Sticht, who was integral to the design of the Behling Center, spent six years there, three as lead technician and three as administrator director, before joining the staff at Binghamton.
He also provided input into the lab designs for SOPPS. “It’s rewarding to see your thoughts and ideas pan out, and all of the systems in place and working,” he said. “The procedures come to a point where things flow smoothly.”
“We have a fantastic team here and it takes a team effort to make this entire operation run,” he said. “I think we do a pretty good job of it and I have to give others credit because there’s no way any of us could do this by ourselves.”
The faculty provide the content and know their educational objectives, Sticht said. “But I know the capability of the mannequins and the systems — and enough medical stuff to get myself into trouble!” he joked. “But seriously, I work with the faculty on the scenarios. It’s a full production, like a theater production, that we can run through with students three to four times in a three-hour period.”
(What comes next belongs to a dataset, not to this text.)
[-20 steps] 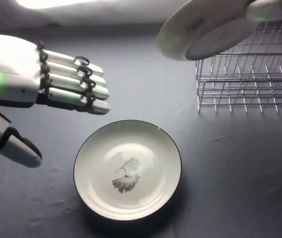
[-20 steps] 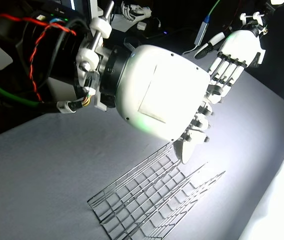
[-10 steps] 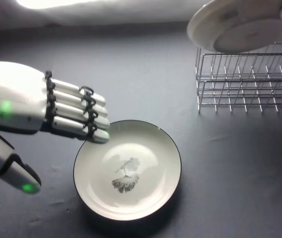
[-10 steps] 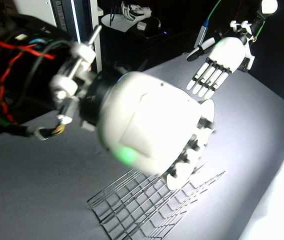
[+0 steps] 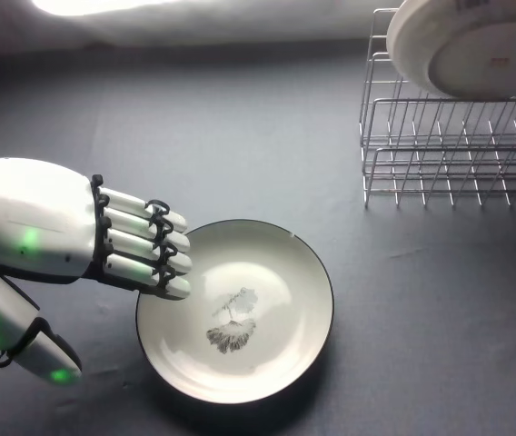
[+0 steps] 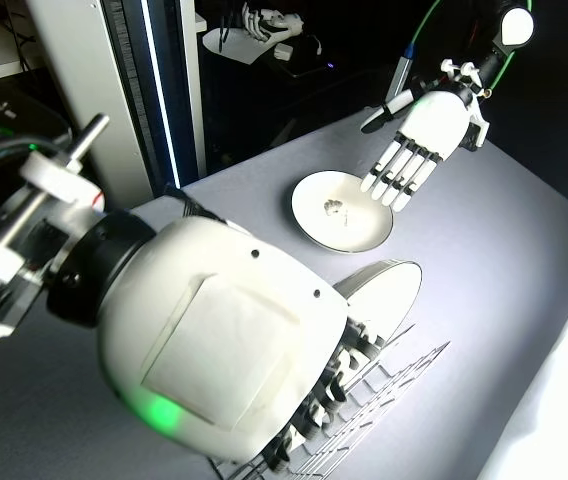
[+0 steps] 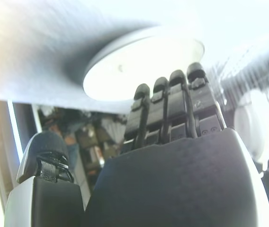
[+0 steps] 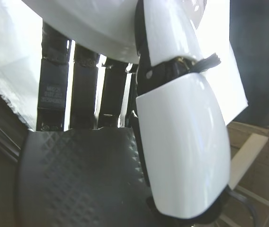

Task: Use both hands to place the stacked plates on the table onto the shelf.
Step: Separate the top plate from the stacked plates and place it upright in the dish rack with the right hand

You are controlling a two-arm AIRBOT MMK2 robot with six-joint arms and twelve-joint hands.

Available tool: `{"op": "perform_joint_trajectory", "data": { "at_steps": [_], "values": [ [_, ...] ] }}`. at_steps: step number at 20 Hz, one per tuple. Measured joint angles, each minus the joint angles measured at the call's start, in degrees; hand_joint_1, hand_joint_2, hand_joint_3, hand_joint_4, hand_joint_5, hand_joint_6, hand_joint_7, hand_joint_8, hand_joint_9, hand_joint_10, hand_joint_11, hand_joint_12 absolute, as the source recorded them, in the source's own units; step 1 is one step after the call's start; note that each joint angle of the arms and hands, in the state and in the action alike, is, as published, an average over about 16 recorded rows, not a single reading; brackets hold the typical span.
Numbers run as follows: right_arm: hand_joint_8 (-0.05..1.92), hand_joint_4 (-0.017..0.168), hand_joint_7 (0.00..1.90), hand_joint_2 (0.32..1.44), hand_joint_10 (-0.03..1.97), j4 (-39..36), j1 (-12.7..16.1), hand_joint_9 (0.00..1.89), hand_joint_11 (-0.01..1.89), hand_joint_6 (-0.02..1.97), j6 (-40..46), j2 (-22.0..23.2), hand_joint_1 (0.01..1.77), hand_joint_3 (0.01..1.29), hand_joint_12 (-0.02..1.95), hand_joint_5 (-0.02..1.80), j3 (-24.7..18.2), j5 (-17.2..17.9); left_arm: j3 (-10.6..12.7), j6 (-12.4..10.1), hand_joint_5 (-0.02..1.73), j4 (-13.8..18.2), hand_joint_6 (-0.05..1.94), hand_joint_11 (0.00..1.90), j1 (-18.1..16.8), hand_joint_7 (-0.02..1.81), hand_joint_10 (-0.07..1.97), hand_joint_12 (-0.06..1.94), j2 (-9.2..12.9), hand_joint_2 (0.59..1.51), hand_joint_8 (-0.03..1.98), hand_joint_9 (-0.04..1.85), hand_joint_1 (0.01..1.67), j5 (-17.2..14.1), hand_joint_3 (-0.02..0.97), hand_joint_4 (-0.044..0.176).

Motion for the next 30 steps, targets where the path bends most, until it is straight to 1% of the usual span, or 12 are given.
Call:
{"op": "perform_joint_trajectory", "data": {
  "at_steps": [5,10,12,14,19,23,26,28,30],
  "values": [
    [0.56,-0.006,1.17,1.00,0.88,-1.65,-3.43,1.10,0.99,0.73,-0.07,-0.07,1.38,0.01,0.89,1.04,2.21,1.10,0.01,0.73,0.09,-0.48,0.01,0.02,1.41,0.06,0.01,0.01,-0.32,1.145,0.00,0.03,0.02,2.27,0.021,0.002],
    [0.65,-0.007,1.14,1.00,0.87,-3.72,-6.93,1.10,1.00,0.75,-0.33,-0.09,1.38,0.01,0.86,1.02,3.66,2.43,0.24,1.12,0.08,-0.67,0.01,0.02,2.06,0.05,0.01,0.01,-0.59,1.148,0.00,0.03,0.02,3.24,0.021,0.002],
    [0.64,-0.008,1.10,1.01,0.81,-4.73,-8.12,1.07,0.97,0.78,-0.46,-0.10,1.36,0.01,0.87,0.99,4.02,2.92,0.31,1.22,0.07,-0.71,0.01,0.02,2.16,0.04,0.01,0.01,-0.64,1.148,0.00,0.02,0.02,3.36,0.021,0.002],
    [0.56,-0.009,1.04,1.02,0.71,-5.92,-9.07,1.02,0.90,0.73,-0.57,-0.10,1.32,0.01,0.87,0.93,4.17,3.50,0.35,1.28,0.07,-0.73,0.01,0.02,2.24,0.04,0.01,0.01,-0.68,1.148,0.00,0.02,0.02,3.35,0.021,0.002],
    [0.37,-0.007,0.76,1.00,0.42,-9.97,-10.52,0.76,0.61,0.51,-0.62,-0.13,1.19,0.01,0.80,0.68,3.39,6.00,0.31,1.34,0.06,-0.76,0.01,0.02,2.30,0.04,0.01,0.01,-0.69,1.147,0.00,0.02,0.02,3.05,0.021,0.002],
    [0.21,-0.005,0.49,0.94,0.19,-14.95,-10.41,0.49,0.35,0.34,-0.63,-0.19,0.99,0.01,0.66,0.43,1.58,8.65,0.12,1.39,0.06,-0.81,0.01,0.02,2.49,0.04,0.01,0.01,-0.56,1.144,0.00,0.02,0.01,2.75,0.020,0.003],
    [0.07,-0.003,0.29,0.88,0.03,-20.99,-9.83,0.30,0.18,0.19,-0.63,-0.36,0.83,0.01,0.54,0.25,-0.20,11.41,-0.12,1.59,0.06,-0.89,0.01,0.02,2.90,0.03,0.01,0.01,-0.46,1.140,0.00,0.02,0.01,2.58,0.020,0.004],
    [0.01,-0.001,0.18,0.82,-0.01,-26.03,-9.36,0.19,0.09,0.06,-0.64,-0.59,0.75,0.01,0.45,0.16,-1.42,13.58,-0.31,1.78,0.06,-1.03,0.01,0.02,3.28,0.03,0.01,0.00,-0.40,1.139,0.00,0.02,0.02,2.54,0.020,0.004],
    [0.02,0.001,0.10,0.78,-0.01,-31.40,-8.89,0.10,0.03,0.02,-0.67,-0.88,0.72,0.01,0.35,0.09,-2.57,15.83,-0.52,2.02,0.06,-1.23,0.01,0.02,3.80,0.04,0.01,0.00,-0.34,1.137,0.00,0.02,0.02,2.54,0.020,0.004]
  ]
}}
For students, Sticht said it’s a love-hate relationship any time they have to do an immersive session. “They hate it because it puts them on the spot and they have to pull from their knowledge base and put that knowledge into practice with a patient in front of them who will be better or worse depending on their decisions,” he said. “The important piece is that we let them make those decisions here by creating a safe environment where they can be comfortable making the decision and talk about those decisions afterward, regardless of the outcome.”
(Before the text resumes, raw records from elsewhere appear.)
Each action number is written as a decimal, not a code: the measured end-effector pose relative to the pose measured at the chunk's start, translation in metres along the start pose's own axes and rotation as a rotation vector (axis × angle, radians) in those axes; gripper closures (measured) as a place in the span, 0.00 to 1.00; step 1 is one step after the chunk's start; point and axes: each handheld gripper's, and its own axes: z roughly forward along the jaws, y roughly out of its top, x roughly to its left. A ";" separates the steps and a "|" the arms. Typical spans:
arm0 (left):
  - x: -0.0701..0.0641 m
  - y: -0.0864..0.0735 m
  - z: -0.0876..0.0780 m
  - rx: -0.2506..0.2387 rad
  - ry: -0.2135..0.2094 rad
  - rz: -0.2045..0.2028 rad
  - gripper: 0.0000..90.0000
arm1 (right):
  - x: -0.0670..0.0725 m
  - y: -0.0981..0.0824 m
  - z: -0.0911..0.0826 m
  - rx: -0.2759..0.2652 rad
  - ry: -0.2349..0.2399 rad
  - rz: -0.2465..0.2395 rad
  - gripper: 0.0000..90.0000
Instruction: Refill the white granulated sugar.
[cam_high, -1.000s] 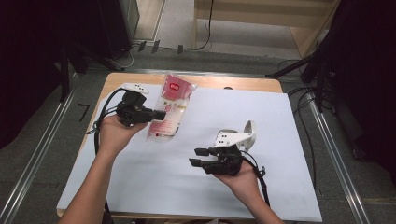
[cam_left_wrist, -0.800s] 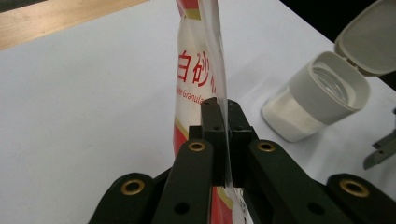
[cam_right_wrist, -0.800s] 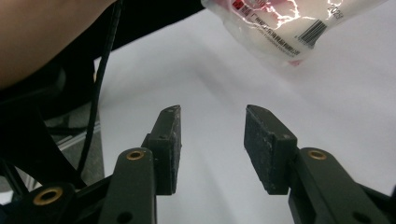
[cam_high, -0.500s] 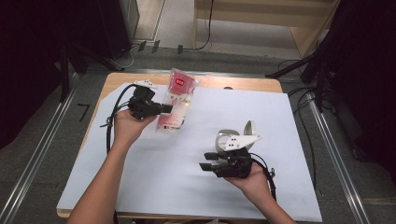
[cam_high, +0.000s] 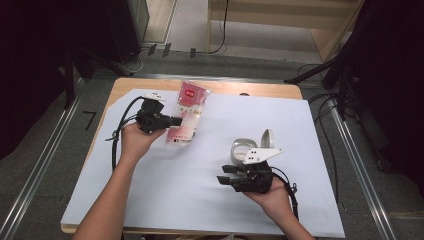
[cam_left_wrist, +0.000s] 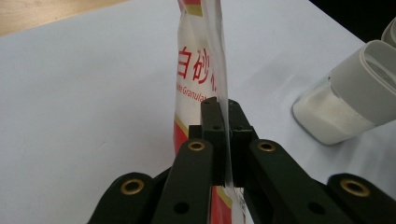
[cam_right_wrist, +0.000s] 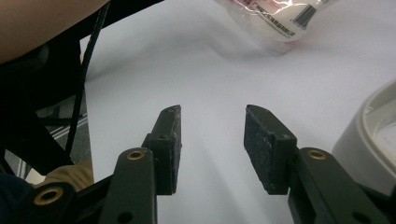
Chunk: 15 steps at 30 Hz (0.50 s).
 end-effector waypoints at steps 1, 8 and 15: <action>0.001 -0.001 -0.001 0.004 0.000 0.001 1.00 | 0.000 0.000 -0.001 0.000 -0.001 0.004 0.64; -0.002 -0.010 -0.007 0.020 -0.014 0.022 1.00 | -0.001 -0.003 -0.008 -0.012 -0.023 0.014 0.64; -0.002 -0.023 -0.012 0.018 -0.035 0.006 0.99 | -0.002 -0.004 -0.010 -0.008 -0.044 -0.001 0.64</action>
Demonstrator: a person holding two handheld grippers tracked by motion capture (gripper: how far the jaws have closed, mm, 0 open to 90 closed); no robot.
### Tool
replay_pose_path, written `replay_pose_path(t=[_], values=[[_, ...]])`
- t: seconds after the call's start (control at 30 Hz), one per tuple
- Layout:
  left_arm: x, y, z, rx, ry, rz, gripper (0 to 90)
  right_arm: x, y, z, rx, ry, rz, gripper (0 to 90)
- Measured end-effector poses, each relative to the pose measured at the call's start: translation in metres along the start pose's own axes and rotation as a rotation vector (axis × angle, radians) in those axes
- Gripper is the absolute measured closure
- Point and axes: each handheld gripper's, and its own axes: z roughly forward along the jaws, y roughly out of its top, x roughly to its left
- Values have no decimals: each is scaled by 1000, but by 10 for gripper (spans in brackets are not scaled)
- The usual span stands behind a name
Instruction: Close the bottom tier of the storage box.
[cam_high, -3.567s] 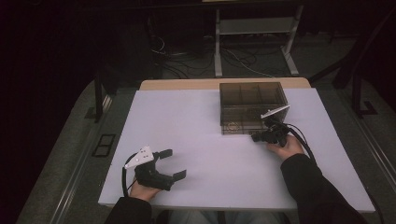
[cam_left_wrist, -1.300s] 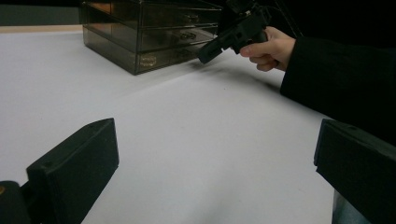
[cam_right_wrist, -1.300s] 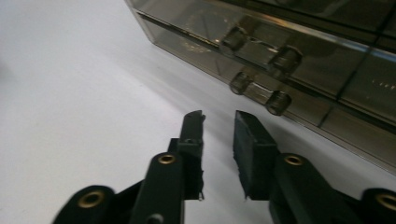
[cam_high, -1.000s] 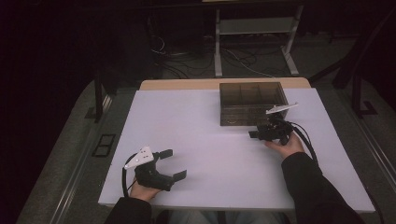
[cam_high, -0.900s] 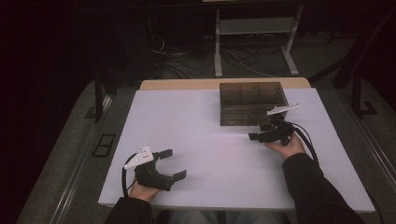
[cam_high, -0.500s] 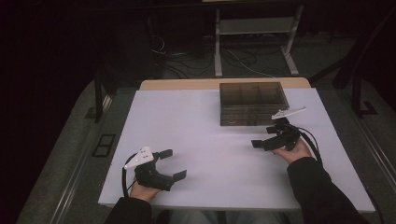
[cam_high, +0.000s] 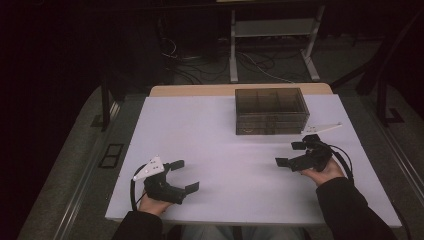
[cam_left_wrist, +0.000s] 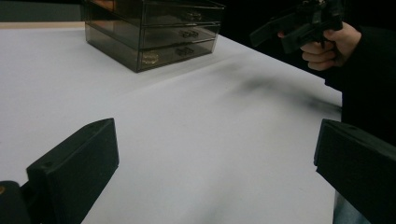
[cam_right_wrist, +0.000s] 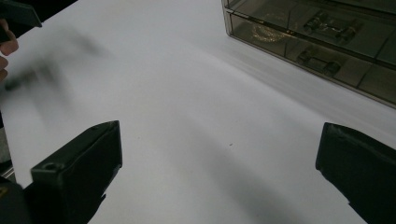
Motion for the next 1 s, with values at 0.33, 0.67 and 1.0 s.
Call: replay_pose_path(t=[0.33, 0.67, 1.0], values=[[0, 0, 0, 7, 5, -6, 0, 5, -24, -7, -26, 4, 23, 0], [1, -1, 2, 24, 6, -8, 0, 8, -45, -18, -82, -9, 22, 0], [2, -2, 4, 45, 2, -5, 0, 15, -57, -21, -111, -18, 3, 0]])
The faculty conduct a debriefing after students run through a scenario, with Sticht sometimes taking the lead as long as the faculty are there as the content experts.
“We use the advocacy-inquiry model for debriefing where we ask, ‘What happened? What went well? What can we do better? Which forces the students to contribute to the debriefing,” he said. “Ideally there are 10 students in a session and two or three of them at a time are in the room to manage the patient. The remaining students are in a debriefing room where they can watch their classmates manage the patient via live stream. The students managing the patient give it a wrap and debrief as a group. Then we rinse and repeat with another group of students — who could be following the same scenario or a different one — getting a chance in the “hot-seat.”
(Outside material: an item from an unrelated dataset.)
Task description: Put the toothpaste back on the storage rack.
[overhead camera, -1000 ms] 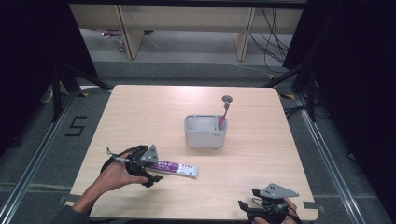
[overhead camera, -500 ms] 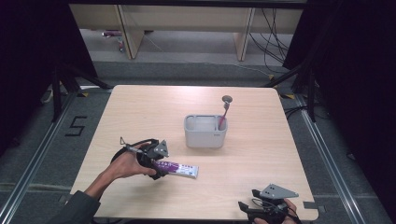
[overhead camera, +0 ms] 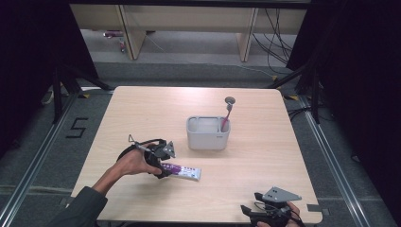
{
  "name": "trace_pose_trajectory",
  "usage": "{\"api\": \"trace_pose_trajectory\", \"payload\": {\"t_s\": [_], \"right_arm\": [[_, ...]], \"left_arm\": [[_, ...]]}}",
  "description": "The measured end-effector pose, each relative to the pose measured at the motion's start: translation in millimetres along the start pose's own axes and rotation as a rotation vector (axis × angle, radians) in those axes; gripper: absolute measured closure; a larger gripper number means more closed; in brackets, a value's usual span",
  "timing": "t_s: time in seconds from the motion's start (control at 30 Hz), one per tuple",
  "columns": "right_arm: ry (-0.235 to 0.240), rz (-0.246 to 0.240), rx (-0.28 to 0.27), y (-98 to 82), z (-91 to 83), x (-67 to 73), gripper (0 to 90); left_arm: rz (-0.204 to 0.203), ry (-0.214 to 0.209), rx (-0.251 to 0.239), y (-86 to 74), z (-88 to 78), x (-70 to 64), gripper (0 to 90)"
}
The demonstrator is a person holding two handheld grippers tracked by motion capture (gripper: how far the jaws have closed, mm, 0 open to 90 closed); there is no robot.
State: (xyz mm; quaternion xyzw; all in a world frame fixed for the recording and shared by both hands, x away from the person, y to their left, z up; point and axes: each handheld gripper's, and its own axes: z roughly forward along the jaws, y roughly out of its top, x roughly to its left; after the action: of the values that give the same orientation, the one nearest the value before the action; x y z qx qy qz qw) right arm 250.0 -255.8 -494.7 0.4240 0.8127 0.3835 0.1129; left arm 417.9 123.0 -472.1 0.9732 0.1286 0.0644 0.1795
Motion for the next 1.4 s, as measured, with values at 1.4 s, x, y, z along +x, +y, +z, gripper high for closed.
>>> {"api": "trace_pose_trajectory", "payload": {"t_s": [1.4], "right_arm": [[0.003, -0.013, 0.002, -1.3, 0.1, -3.1, 31.3]], "left_arm": [[0.105, -0.048, 0.149, 18.0, 14.3, -3.5, 51.9]]}}
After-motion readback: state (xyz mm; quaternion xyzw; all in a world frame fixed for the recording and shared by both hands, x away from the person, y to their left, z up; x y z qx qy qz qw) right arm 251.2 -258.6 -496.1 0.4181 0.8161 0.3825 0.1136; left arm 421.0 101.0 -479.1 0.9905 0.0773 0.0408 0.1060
Once a scenario is developed, it can be run over and over again, Sticht said. “We have scenarios for cardio, toxicology, infectious disease, emergency, end-of-life discussions, airways, ones that bring in a social worker if needed… I see one of the best uses of this space for communication between healthcare professions and for interprofessional education.”
Coming into this position, Sticht didn’t know much about pharmacy. “At Behling at UB, I would run the scenarios but didn’t know the pharmacy content except basically what a pharmacy student can and can’t do,” he said. “Here, I see more content and the many environments they work in between our community pharmacy, simulation lab, the compounding labs… and I’m trying to streamline the spaces.
“But I’m learning. My objectives come from my discussions with faculty and their needs, but I’m still growing in this role,” Sticht said. “I’m learning every day about another responsibility of the pharmacist and trying to incorporate that into the skills space so we can teach the students how to be responsible pharmacists when they leave here.”
Sticht’s vision for the skills lab space is to “increase the number of unique experiences for the students including increasing interprofessional sessions,” he said. “Ensuring the students understand their role in the team-centered care approach will help improve patient outcomes. And after all, I reinforce a team approach to scoring goals with my hockey players, and improving patient outcomes through the support the skills lab team provides for PharmD students and faculty is the ultimate goal.”